▸ Activity
Below are the entries to work from; restate word for word the portion that opens with the line containing "A sheet of values" and closes with the line containing "Camera: 537 x", keeping both.

Segment Start: Records for the task

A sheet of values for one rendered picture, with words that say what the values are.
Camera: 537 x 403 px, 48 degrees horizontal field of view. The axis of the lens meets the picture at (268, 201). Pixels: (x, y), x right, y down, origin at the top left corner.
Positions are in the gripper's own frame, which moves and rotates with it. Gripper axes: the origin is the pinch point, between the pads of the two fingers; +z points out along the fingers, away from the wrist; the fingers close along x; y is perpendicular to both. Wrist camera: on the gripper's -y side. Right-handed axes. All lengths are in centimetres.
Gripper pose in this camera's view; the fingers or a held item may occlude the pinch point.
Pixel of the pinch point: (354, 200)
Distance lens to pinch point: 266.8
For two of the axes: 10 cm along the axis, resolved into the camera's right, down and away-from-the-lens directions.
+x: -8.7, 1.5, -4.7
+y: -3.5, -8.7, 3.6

Segment End: Records for the task
Segment Start: Records for the task

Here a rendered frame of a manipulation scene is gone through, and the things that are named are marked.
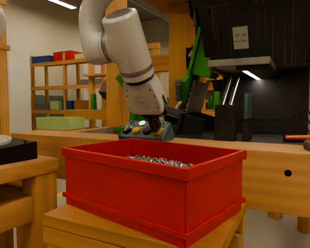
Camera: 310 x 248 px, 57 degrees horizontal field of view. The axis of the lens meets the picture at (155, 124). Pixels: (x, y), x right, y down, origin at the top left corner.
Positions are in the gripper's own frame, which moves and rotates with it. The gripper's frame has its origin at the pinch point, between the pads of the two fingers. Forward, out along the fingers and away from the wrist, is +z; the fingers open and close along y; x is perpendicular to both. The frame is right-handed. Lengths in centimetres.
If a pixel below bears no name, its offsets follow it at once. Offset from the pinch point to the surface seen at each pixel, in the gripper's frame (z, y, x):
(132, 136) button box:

Segment End: Records for the task
Segment Start: Records for the task

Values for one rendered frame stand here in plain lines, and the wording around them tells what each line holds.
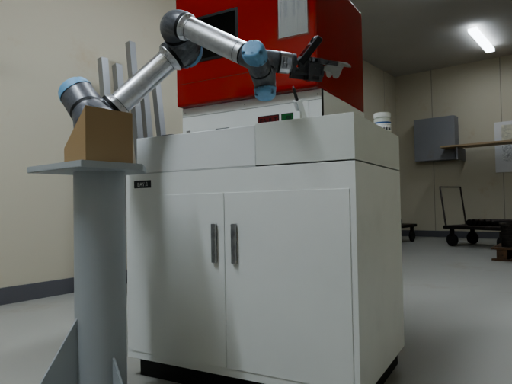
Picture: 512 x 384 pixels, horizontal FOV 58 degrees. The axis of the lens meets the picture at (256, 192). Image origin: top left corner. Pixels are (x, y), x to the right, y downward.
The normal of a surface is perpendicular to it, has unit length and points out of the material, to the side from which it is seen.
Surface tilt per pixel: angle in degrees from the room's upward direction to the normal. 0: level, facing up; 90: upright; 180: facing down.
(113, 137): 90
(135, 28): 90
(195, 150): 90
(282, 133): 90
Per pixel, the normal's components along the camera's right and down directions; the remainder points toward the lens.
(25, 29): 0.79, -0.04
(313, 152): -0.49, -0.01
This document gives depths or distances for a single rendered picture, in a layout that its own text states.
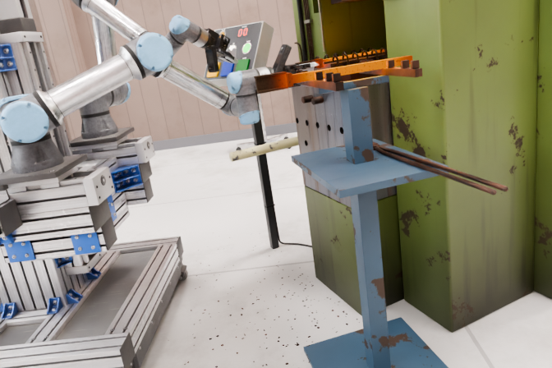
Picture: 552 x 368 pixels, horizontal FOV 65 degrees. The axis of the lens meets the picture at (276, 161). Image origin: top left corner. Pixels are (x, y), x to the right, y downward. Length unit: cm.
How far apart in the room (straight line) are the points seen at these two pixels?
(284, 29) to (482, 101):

Segment End: Records for the task

▸ Problem solution
A sheet of values for one rendered picture, with words that say what the values are.
Camera: 537 x 403 px, 48 degrees horizontal field of view. The axis of the lens meets the picture at (268, 201). Pixels: (x, y), x right, y down, origin at the top left corner.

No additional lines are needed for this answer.